Wien. – Auf diesen während der Abschlusskundgebung geworfenen Flugblättern stand unter anderem der Satz „Ein Mann bleibt ein Mann, eine Frau bleibt eine Frau, eure Propaganda bleibt Abfall“. Diese Aussage wertet die Justiz laut der Aktivisten-Zeitung Heimatkurier als „transgenderfeindlich“. Am gestrigen Montag fand laut dem Portal der erste Prozesstag statt, ein Urteil fiel wegen der Verhinderung eines Zeugen vorerst nicht. Angeklagt sind nun drei Aktivisten – und zwar wegen des umstrittenen Verhetzungsparagraphen. Für die Beschuldigten gilt die Unschuldsvermutung.

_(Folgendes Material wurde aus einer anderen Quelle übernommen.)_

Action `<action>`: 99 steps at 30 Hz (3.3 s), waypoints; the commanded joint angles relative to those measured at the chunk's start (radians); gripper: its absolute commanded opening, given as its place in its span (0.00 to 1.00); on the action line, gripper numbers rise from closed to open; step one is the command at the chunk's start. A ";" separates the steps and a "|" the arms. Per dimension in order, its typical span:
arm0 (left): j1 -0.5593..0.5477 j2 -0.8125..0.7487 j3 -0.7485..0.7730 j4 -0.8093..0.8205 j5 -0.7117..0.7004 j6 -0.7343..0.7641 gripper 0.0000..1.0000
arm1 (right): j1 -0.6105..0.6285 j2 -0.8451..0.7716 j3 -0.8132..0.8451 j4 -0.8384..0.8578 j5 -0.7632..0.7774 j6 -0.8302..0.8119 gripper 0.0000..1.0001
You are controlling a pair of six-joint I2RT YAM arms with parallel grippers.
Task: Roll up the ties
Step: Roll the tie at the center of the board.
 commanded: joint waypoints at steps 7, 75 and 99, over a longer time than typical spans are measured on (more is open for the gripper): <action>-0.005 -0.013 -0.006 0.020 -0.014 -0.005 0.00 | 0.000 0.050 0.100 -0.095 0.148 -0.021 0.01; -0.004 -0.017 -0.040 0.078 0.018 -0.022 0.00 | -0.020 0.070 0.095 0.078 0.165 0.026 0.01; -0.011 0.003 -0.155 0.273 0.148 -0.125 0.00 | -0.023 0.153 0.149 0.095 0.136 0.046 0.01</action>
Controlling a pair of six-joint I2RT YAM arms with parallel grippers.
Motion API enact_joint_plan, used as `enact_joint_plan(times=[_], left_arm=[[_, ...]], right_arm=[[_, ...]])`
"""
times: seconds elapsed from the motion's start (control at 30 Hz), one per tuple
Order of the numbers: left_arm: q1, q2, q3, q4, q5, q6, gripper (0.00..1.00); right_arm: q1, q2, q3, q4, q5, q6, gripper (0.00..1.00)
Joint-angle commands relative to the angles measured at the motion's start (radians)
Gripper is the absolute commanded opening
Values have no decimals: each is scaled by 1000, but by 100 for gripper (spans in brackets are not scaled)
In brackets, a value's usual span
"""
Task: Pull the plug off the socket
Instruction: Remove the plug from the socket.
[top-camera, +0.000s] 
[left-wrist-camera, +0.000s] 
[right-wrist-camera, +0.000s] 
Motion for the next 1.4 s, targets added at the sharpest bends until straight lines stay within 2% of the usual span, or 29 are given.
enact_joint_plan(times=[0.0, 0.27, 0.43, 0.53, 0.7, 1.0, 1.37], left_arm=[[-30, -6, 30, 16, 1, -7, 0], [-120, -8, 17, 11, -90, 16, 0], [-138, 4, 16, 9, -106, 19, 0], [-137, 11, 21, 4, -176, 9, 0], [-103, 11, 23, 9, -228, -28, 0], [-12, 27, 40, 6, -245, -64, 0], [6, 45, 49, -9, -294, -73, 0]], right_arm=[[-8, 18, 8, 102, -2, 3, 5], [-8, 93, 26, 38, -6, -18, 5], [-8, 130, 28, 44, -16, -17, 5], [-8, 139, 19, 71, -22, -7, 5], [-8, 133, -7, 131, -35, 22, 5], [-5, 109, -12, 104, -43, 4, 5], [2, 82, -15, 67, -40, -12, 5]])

Auf den Flyern kritisierten die Aktivisten seinerzeit zudem: „Die Agenda beginnt mit „Prideparaden‘ und endet mit ‚Transkindern'“. Die allgegenwärtige „Cancel-Culture“ mache daraus eine „totalitäre Zivilreligion“. Man habe jedoch keine Angst vor den „Hohepriestern und Zensoren dieses Kultus“. Wien sei „keine ‚Regenbogenstadt‘, sondern bleibt Bastion Europas.“ Dort sähe man lieber Militärparaden als Prideparaden und lieber Landesfahnen statt Regenbogenfahnen: „Unser Stolz gilt der Heimat und wir verachten euren ‚Pride‘.“ Damit spielten sie auf die deutsche Übersetzung des Wortes „Pride“ an.
In einem Video erklärt ein rechter Aktivist aus Wien, worin man das Problem in der Veranstaltung sehe: „Zur Schau gestellt wird dort alles, was dem traditionellen Familienbild widerspricht“. Dort würden sich nicht nur Schwule, Lesben und Transsexuelle treffen, sondern „auch viele, die einfach ihren sexuellen Fetisch der Öffentlichkeit unter die Nase reiben wollen.“ Er ruft zur patriotischen Solidarität auf, um die Prozesskosten zu decken (IBAN: DE62 1001 1001 2629 4883 75, BIC: NTSBDEB1XXX).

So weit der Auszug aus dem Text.